Mme Parker, grand chef des Métis des forêts de l’Est. Nous récupérons maintenant notre héritage autochtone.»

La femme âgée de 82 ans dit qu’elle ne cherche pas des avantages – seulement la reconnaissance et l’inclusion.

«Nous ne sommes pas en train de mendier de l’argent. Nous ne sommes pas à la recherche des dons du gouvernement, dit-elle. Nous savons qui nous sommes, nous voulons juste la reconnaissance.»

Cependant, pour les Mi’kmaq qui ont consenti des sacrifices importants pour défendre leurs droits issus de traités, cette ascension des Métis de l’est est troublante.

ls disent que les peuples autochtones ont énormément souffert des efforts pour les assimiler. Cela comprend le système des pensionnats – ce qu’un bureaucrate fédéral a appelé la «solution finale au problème indien».

«Nous avons traversé l’enfer au cours des dernières années avec le gouvernement et les colons», affirme Allison Bernard, coordonnatrice des pêches auprès de l’Initiative des droits Mi’kmaq de la Première Nation d’Eskasoni, au Cap-Breton.

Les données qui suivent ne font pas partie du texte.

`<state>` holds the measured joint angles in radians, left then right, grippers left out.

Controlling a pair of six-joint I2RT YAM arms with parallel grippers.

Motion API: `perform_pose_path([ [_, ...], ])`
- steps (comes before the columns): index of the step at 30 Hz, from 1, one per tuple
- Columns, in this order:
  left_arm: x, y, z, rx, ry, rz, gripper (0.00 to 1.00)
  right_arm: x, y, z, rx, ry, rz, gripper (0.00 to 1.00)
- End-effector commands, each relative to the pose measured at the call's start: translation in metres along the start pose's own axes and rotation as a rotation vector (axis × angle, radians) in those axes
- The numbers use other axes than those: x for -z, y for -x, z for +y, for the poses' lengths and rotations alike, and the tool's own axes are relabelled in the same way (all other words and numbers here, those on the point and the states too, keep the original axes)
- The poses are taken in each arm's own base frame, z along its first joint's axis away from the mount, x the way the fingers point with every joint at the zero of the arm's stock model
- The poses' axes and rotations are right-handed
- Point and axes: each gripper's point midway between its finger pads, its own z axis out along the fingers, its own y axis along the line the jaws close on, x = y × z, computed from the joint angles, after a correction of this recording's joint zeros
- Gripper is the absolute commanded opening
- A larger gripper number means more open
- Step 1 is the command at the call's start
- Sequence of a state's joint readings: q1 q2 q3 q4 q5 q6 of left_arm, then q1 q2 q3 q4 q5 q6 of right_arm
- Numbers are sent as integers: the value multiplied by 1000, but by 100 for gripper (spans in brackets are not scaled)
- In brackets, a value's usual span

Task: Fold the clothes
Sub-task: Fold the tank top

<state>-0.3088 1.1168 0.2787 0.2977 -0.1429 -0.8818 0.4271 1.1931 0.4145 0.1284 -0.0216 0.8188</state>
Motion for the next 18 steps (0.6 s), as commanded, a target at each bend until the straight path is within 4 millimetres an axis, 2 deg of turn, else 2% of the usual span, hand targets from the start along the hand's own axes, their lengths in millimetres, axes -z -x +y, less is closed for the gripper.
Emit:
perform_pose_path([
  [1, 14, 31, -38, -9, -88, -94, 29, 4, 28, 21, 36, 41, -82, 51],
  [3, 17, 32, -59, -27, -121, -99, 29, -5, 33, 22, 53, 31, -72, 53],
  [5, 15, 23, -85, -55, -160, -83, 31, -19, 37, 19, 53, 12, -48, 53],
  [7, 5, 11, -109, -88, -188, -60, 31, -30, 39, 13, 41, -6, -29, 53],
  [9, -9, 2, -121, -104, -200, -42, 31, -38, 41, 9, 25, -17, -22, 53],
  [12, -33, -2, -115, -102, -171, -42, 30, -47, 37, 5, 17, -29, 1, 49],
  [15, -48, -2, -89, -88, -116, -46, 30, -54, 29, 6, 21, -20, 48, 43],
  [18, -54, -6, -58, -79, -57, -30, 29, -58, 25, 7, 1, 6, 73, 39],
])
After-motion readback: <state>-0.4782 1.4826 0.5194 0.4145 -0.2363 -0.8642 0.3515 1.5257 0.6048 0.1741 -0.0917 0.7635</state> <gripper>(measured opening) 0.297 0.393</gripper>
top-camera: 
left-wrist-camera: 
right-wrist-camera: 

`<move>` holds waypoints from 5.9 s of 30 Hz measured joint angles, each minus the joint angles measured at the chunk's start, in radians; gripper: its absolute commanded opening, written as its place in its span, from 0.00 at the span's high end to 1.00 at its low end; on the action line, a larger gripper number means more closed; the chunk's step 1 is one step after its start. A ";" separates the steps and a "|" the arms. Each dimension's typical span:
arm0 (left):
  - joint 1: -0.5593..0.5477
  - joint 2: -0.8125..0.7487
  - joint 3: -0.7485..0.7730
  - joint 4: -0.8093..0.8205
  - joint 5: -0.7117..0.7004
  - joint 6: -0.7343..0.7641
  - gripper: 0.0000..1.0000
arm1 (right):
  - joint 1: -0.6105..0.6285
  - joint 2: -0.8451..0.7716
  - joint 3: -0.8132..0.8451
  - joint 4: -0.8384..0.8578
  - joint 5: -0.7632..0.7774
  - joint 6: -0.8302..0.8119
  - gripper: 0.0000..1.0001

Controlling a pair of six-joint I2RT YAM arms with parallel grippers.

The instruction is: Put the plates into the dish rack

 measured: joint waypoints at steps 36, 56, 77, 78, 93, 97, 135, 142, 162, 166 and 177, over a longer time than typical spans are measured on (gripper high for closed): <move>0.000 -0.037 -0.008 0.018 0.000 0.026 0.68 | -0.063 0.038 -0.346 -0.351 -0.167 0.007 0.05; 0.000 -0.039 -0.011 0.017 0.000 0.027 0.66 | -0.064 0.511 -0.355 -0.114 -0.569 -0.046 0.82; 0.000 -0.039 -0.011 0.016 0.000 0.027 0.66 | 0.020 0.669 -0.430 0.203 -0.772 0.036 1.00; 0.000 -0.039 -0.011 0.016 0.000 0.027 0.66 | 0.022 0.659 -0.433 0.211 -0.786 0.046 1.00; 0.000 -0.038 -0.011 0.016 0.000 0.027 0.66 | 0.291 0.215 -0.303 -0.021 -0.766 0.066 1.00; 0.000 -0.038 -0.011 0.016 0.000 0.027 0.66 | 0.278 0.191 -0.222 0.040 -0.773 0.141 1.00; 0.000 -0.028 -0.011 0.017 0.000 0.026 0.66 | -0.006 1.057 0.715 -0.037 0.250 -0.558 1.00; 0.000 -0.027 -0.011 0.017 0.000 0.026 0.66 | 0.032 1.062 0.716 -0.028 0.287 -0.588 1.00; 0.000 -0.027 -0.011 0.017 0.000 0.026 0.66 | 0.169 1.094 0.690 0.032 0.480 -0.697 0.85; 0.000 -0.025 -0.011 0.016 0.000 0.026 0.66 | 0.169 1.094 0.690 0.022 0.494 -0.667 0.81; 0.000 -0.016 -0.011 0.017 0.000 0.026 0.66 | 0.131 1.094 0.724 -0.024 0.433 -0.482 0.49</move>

Le scepticisme des Métis autoproclamés dans la région est compréhensible étant donné l’expérience des peuples autochtones ici, dit-il, soulignant qu’il a été forcé de défendre son droit de chasser au tribunal après avoir abattu un orignal.

«Tout au long de l’histoire, nous avons résisté à la colonisation et parlé des horreurs qu’ont subi les peuples autochtones», affirme Jarvis Googoo, un avocat non pratiquant à Halifax et un Mi’kmaq de la Première Nation We’koqma’q.

«Où étaient ces Métis pendant tout ce temps?»

Pourtant, cacher le patrimoine autochtone était une question de survie, affirme Karole Dumont, chef du Conseil du premier peuple métis du Canada.

«Si vous pouviez passer pour un Blanc, vous le faisiez, dit-elle. Être Autochtone ou Métis était sale et c’était un tabou.»

Les familles métisses «se sont cachées à la vue de tous», dit M. Dumont, et bien qu’elles n’aient pas «annoncé» leurs racines autochtones, elles ont continué à vivre comme des Métis en secret.

«Nos grands-parents et nos arrière-grands-parents ont fait ce qu’ils avaient à faire pour s’assurer qu’aucun de leurs enfants ne se retrouve dans les pensionnats.»

«Une histoire à partir de rien»

L’avocate Jean Teillet est l’arrière-petite-nièce de Louis Riel et l’un des meilleurs avocats des droits des Métis et des Premières Nations du pays.

Son argument – que la plus haute cour du pays a finalement adopté – était qu’une communauté métisse portant des droits devait prouver plus qu’un lien généalogique avec un ancêtre autochtone.

La Nation métisse de l’Ouest, par exemple, a une histoire d’origine, un nom, des liens de parenté, une langue, des traditions, des symboles, un territoire et une culture comme la musique, la danse et la nourriture.

«Il ne s’agit pas seulement de gens qui ont ce que j’appelle une grand-mère indienne, dit-elle.

«C’est un peuple historique qui a vu le jour avant que le Canada s’affirme sur son territoire.»

Mme Teillet dit que les revendications métisses de l’Est du Canada semblent dépendre d’un marqueur clé de l’appartenance – une connexion généalogique – sans aucune autre preuve.

«Parfois, ces gens dans l’Est du Canada appuient toute leur réclamation sur une relation vieille de 400 ans avec une femme des Premières Nations», dit-elle.
«Il n’y a rien de plus là-bas.»

Environ 20 procès ont été intentés par des Métis autoproclamés dans la région revendiquant des droits ancestraux. Chacun d’eux a échoué, dit Mme Teillet.

Dans une décision, un juge a déclaré qu’il serait «plus facile de clouer du Jell-O au mur» que de trouver des preuves à l’appui de la revendication, raconte-t-elle.

«Je pense qu’ils concoctent une histoire à partir de rien.»